Disaster Recovery Prerequisites

This page consolidates the prerequisites that must be met before performing any backup/restore operation on a HostedCluster. All disaster recovery guides in this section reference these prerequisites.

General Prerequisites

Ensure the following requirements are met on the Management cluster (connected or disconnected):

A valid StorageClass configured in the Management cluster.
Cluster-admin access to the Management cluster.
Access to online storage compatible with OpenShift ADP cloud storage providers (e.g., S3, Azure, GCP, MinIO).
HostedControlPlane pods are accessible and functioning correctly.
Access to the openshift-adp subscription through a CatalogSource (version depends on the DR procedure you follow).

Important

Before proceeding with any backup/restore procedure, keep in mind:

Restoration will occur in a green field environment. After the HostedCluster has been backed up, it must be destroyed to initiate the restoration process.
Node reprovisioning will take place. Back up workloads in the Data Plane before deleting the HostedCluster.

HostedCluster Service Publishing Strategy Requirements

Critical Requirement for Backup/Restore to a Different Management Cluster

When restoring a HostedCluster to a different Management cluster, all services in the HostedCluster must be configured with a fixed hostname in their servicePublishingStrategy. This applies to all platforms (AWS, Agent, KubeVirt, OpenStack, etc.).

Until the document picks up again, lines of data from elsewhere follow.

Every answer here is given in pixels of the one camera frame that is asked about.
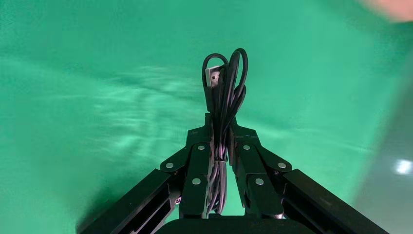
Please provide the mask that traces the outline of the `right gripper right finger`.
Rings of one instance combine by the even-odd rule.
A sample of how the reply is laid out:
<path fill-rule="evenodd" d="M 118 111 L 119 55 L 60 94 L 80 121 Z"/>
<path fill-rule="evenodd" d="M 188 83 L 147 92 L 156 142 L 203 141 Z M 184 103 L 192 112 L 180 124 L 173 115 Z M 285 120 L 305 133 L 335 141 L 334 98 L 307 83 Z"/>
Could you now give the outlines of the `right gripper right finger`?
<path fill-rule="evenodd" d="M 384 229 L 285 159 L 257 132 L 230 125 L 229 162 L 257 234 L 382 234 Z"/>

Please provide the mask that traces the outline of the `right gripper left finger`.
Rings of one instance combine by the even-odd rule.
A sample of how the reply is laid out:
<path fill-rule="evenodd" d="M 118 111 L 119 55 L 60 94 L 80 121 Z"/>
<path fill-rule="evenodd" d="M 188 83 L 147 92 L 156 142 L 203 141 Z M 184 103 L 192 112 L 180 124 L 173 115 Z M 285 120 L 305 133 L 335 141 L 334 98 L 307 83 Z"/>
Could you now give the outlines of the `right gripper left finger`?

The most critical service is the APIServer, which must have a fixed hostname. Without it, the restore will fail and nodes will be unable to rejoin the cluster.

Why Is This Required?

When a HostedCluster is restored on a different Management cluster:

The infrastructure endpoints (e.g., Load Balancer addresses, Route URLs) change because they are ephemeral and tied to the original Management cluster.
Nodes store the KAS (Kube API Server) address in their kubelet configuration. If that address was an ephemeral Load Balancer or Route URL, nodes will point to the old address after restore.
TLS certificates (SAN - Subject Alternative Name) will not match the new ephemeral endpoints, causing certificate validation failures.
A fixed hostname configured via DNS allows you to update the DNS record to point to the new Management cluster's endpoint, making the migration transparent for existing nodes.

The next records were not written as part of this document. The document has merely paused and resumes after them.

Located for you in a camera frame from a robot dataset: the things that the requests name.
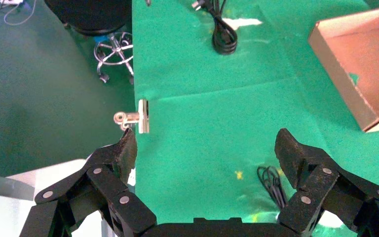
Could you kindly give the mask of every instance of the green table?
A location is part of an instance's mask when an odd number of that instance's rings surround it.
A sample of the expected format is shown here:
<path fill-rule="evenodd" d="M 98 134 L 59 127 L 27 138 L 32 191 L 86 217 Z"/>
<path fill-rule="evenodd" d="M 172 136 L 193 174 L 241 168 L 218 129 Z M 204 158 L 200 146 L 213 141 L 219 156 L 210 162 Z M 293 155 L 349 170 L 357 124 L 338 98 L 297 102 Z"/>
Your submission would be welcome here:
<path fill-rule="evenodd" d="M 134 1 L 135 94 L 149 100 L 151 117 L 150 133 L 138 135 L 136 192 L 159 223 L 275 221 L 256 168 L 278 165 L 282 127 L 379 184 L 379 132 L 359 129 L 307 43 L 317 20 L 370 9 L 365 2 L 229 0 L 225 17 L 264 22 L 237 30 L 231 56 L 215 53 L 213 20 L 191 3 Z M 316 236 L 335 231 L 354 236 L 320 226 Z"/>

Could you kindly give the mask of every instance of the chrome stool base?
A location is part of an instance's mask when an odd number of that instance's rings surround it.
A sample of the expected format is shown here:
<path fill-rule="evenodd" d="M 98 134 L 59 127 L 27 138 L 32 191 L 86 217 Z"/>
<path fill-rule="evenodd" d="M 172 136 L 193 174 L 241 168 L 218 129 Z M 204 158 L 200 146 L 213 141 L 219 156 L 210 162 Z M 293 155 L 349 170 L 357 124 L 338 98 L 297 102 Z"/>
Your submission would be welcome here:
<path fill-rule="evenodd" d="M 94 57 L 98 61 L 97 73 L 99 79 L 104 83 L 107 83 L 110 77 L 101 72 L 103 65 L 116 66 L 124 64 L 131 75 L 130 83 L 134 84 L 134 71 L 130 65 L 130 60 L 133 59 L 133 55 L 128 58 L 124 55 L 126 50 L 133 48 L 131 37 L 132 35 L 128 32 L 111 33 L 107 35 L 107 40 L 95 45 Z"/>

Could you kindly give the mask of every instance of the cardboard box lid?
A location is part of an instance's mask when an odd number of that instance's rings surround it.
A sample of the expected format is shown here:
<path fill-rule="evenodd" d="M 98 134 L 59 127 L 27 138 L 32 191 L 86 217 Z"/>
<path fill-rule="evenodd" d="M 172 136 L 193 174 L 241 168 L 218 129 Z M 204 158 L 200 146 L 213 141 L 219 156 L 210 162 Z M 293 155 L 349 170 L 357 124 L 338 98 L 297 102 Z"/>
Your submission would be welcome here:
<path fill-rule="evenodd" d="M 319 21 L 309 43 L 360 127 L 379 131 L 379 9 Z"/>

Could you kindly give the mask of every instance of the yellow stain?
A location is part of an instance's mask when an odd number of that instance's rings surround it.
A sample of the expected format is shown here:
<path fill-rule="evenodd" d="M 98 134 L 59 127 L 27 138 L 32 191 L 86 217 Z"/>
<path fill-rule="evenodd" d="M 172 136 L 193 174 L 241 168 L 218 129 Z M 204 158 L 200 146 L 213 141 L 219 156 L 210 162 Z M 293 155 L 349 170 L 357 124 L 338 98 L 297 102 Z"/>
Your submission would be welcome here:
<path fill-rule="evenodd" d="M 242 171 L 235 171 L 234 173 L 236 174 L 236 177 L 238 180 L 243 179 L 243 176 L 242 176 L 243 172 Z"/>
<path fill-rule="evenodd" d="M 256 213 L 255 215 L 252 216 L 252 222 L 253 223 L 258 222 L 258 216 L 259 216 L 259 213 Z"/>
<path fill-rule="evenodd" d="M 279 174 L 280 176 L 283 176 L 283 175 L 284 175 L 284 172 L 282 172 L 282 169 L 278 169 L 277 172 L 278 172 L 278 174 Z"/>

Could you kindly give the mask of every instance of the metal binder clip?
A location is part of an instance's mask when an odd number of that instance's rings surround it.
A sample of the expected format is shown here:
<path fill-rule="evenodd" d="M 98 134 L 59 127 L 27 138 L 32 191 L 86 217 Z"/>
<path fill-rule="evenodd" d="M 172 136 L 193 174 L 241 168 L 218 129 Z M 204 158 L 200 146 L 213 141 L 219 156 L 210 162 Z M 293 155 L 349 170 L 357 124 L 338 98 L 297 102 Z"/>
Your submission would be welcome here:
<path fill-rule="evenodd" d="M 117 112 L 114 115 L 114 122 L 120 125 L 125 131 L 134 123 L 139 124 L 139 133 L 149 133 L 149 102 L 145 99 L 139 100 L 138 112 L 125 113 Z"/>

Minimum Required Configuration

At a minimum, the APIServer service must have a fixed hostname:

spec:
  services:
  - service: APIServer
    servicePublishingStrategy:
      type: LoadBalancer
      loadBalancer:
        hostname: api-int.example.com

Recommended Production Configuration

For production environments, it is strongly recommended to configure all services with fixed hostnames:

spec:
  services:
  - service: APIServer
    servicePublishingStrategy:
      type: LoadBalancer
      loadBalancer:
        hostname: api-int.example.com
  - service: OAuthServer
    servicePublishingStrategy:
      type: Route
      route:
        hostname: oauth.example.com
  - service: OIDC
    servicePublishingStrategy:
      type: Route
      route:
        hostname: oidc.example.com
  - service: Konnectivity
    servicePublishingStrategy:
      type: Route
      route:
        hostname: konnectivity.example.com
  - service: Ignition
    servicePublishingStrategy:
      type: Route
      route:
        hostname: ignition.example.com

This ensures full service continuity and DNS consistency during the restore process on a different Management cluster.

AWS Self-Managed Platform Specifics

When using AWS platform with self-managed infrastructure, the APIServer can also use a Route service publishing strategy with a fixed hostname:

spec:
  platform:
    aws:
      endpointAccess: Public
  services:
  - service: APIServer
    servicePublishingStrategy:
      type: Route
      route:
        hostname: api.example.com

Platform-Specific Prerequisites

Bare Metal / Agent Provider

InfraEnv Lifecycle

Since the InfraEnv has a different lifecycle than the HostedCluster, it should reside in a namespace separate from that of the HostedControlPlane and must not be deleted during backup or restore procedures.

AWS Provider

Ensure OIDC provider configuration is accessible for post-restore fixup (see Fixing OIDC After Restore).
If using S3 for backup storage, ensure IAM roles and policies are configured following the official documentation.

Fixing OIDC After Restore

After completing an OADP restore on AWS, if the control-plane-operator reports WebIdentityErr errors or NodePool nodes remain not-ready due to a missing default security group, run the OIDC disaster recovery command:

hypershift fix dr-oidc-iam \
  --hc-name <cluster-name> \
  --hc-namespace <namespace> \
  --aws-creds ~/.aws/credentials

This re-uploads the OIDC discovery documents using the existing cluster signing key and recreates the IAM OIDC provider if needed. See the AWS Disaster Recovery documentation for full details.